5. Problem: You transfer callers so many times they get whiplash

“I called customer service with a question about a healthcare bill. The person who answered the phone said they had no idea why I was given that number because she wasn’t in billing. I got transferred to someone else. That person couldn’t help me either. So I was transferred AGAIN and had to explain everything all over. This continued on repeat for more than an hour. When I finally got to the right department, I was told they couldn’t help me.”

When a customer calls you for help, it usually means they couldn’t resolve the problem on their own. According to our Customer Experience Trends report, 63 percent of people always or almost always try to find answers on a company’s website first. So by the time they’re picking up a phone, your customers are likely already frustrated.

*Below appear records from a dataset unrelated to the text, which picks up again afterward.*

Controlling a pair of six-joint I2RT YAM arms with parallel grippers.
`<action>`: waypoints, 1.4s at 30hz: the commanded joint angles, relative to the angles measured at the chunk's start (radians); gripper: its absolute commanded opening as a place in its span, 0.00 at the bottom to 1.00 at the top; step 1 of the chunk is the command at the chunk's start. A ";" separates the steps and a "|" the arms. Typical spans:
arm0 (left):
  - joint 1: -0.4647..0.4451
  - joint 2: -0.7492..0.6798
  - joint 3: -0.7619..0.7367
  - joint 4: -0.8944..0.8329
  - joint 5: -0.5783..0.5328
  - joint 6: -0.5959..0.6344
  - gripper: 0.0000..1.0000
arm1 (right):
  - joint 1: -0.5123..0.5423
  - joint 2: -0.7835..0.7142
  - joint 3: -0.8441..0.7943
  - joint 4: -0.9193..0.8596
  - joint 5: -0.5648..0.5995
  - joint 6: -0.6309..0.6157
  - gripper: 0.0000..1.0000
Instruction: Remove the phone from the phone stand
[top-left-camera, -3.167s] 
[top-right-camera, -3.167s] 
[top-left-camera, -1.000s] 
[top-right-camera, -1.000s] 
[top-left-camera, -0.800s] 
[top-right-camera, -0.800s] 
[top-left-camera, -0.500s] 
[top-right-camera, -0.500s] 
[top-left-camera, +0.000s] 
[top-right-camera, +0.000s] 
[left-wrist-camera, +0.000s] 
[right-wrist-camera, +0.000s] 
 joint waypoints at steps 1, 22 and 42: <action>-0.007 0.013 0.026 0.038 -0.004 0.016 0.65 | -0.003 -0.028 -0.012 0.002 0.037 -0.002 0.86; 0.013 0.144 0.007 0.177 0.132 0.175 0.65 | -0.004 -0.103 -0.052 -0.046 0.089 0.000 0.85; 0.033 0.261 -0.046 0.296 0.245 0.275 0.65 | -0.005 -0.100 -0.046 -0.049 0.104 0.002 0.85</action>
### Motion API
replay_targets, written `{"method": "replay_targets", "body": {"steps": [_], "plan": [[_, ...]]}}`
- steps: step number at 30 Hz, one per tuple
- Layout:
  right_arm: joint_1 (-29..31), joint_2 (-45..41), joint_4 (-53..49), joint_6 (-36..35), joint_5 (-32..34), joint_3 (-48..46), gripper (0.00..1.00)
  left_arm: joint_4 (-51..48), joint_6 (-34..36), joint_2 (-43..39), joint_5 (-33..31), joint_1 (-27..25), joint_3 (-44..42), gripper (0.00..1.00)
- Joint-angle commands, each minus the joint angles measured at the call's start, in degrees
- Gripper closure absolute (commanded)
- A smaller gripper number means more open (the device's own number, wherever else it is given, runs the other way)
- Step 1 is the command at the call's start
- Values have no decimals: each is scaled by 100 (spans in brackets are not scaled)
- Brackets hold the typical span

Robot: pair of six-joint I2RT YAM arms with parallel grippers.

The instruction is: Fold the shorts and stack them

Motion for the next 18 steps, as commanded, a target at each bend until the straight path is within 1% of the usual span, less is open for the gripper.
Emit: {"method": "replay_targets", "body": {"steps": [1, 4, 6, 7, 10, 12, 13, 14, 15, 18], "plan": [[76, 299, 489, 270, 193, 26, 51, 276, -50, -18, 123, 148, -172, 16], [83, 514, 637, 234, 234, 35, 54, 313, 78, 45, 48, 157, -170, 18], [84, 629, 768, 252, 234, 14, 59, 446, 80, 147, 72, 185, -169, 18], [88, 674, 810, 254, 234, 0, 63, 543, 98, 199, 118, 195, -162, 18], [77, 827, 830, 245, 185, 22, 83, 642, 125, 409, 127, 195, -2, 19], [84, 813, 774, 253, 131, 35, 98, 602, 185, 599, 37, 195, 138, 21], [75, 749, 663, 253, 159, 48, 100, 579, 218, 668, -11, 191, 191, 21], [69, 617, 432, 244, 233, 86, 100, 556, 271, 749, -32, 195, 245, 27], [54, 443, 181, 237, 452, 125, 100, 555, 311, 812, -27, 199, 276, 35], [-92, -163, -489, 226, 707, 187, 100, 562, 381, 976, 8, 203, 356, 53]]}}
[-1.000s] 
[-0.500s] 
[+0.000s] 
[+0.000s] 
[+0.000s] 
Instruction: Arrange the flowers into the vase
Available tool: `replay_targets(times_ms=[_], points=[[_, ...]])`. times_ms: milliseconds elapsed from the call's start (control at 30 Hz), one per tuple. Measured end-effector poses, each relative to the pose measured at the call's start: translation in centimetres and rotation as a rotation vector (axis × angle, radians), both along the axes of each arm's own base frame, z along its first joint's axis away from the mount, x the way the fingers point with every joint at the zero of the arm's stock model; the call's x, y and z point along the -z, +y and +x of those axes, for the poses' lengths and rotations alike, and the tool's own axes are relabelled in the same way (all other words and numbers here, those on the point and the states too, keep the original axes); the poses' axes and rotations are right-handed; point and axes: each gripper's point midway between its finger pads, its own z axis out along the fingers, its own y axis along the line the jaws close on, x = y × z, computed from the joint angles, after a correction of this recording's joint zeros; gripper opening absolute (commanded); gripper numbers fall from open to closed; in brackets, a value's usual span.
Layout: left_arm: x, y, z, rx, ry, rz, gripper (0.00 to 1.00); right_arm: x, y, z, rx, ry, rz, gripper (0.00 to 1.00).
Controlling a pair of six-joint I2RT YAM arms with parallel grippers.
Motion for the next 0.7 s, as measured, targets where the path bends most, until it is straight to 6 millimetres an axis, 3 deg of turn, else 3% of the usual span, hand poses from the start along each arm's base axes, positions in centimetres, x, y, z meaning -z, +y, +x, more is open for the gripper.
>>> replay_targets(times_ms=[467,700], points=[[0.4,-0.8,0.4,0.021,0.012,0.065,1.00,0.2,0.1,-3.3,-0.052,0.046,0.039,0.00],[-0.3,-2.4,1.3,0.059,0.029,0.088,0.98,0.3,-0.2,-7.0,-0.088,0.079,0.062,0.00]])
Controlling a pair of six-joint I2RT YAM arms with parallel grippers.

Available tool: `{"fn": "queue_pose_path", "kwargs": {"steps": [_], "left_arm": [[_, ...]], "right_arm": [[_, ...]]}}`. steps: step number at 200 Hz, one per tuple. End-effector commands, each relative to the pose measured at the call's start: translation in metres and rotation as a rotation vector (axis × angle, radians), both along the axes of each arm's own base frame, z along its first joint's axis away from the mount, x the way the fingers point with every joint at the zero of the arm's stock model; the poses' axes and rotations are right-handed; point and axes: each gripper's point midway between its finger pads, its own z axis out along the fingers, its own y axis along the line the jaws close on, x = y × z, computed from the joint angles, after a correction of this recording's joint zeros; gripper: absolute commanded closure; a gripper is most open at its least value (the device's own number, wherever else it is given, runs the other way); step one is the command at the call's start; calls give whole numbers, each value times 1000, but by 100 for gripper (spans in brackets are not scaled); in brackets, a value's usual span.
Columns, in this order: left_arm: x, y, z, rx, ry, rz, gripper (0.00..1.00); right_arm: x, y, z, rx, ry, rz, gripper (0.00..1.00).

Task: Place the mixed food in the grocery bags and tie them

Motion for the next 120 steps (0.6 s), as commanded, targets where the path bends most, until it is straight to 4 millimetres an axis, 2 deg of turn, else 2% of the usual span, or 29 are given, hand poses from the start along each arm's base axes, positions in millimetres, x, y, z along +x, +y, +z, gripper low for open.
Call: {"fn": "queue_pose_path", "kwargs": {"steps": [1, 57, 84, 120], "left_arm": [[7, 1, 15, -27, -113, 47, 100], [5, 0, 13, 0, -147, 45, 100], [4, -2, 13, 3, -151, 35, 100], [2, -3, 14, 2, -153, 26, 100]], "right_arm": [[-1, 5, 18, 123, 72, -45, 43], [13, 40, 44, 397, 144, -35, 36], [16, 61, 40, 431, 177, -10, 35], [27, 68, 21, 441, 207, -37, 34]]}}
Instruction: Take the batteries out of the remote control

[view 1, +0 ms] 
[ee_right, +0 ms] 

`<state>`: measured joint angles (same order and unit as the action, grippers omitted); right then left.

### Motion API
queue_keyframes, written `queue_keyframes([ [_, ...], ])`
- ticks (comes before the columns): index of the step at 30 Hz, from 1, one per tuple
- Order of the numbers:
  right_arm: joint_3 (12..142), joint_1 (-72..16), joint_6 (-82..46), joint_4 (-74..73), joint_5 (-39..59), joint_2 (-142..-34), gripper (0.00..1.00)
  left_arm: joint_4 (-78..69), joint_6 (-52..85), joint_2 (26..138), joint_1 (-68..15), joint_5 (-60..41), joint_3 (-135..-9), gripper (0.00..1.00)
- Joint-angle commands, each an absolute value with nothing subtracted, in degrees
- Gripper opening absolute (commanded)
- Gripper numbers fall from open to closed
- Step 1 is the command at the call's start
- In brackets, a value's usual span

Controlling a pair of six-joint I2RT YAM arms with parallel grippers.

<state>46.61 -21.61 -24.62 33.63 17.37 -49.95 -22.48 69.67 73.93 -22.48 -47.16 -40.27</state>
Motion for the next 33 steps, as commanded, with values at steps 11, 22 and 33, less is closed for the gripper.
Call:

Your job is to do whatever you can to help resolve the issue quickly and efficiently—with minimal back-and-forth.

bad customer service examples

Solution: Use the right software to manage your customer data

Agents need to understand a customer’s needs to create a good service experience. That requires access to the right data and tools.

  • Choose customer service software that gives your team quick access to customer data, all in one spot. For example, Zendesk enables support teams to work seamlessly in any channel and connects every single one of a company’s data sources to bring up the right information about customers automatically.
  • Use IVR to quickly sort calls to the right agent. Create a short series of prompts for the initial phone call that gets to the root of a customer’s issue so they’re routed to the right department from the start. That way, you won’t have to bounce them from agent to agent or make them wait on hold to find answers.

As a general rule, you should strive for zero transfers on most phone calls. Consider auditing your current transfer rate and look for trends on what causes the transfer. Lowering transfers may be as simple as investing in overall group trainings or using segmentation to focus your agents on specific needs.

Leave bad customer service behind for good

It takes a lot to make customers loyal but only one negative experience to break their trust. These tips can help your team consistently avoid the pitfalls and create great customer service experiences. With a proactive approach and a powerful CRM tool to support your team, you can ensure your company is one that customers will rave about—for all the right reasons.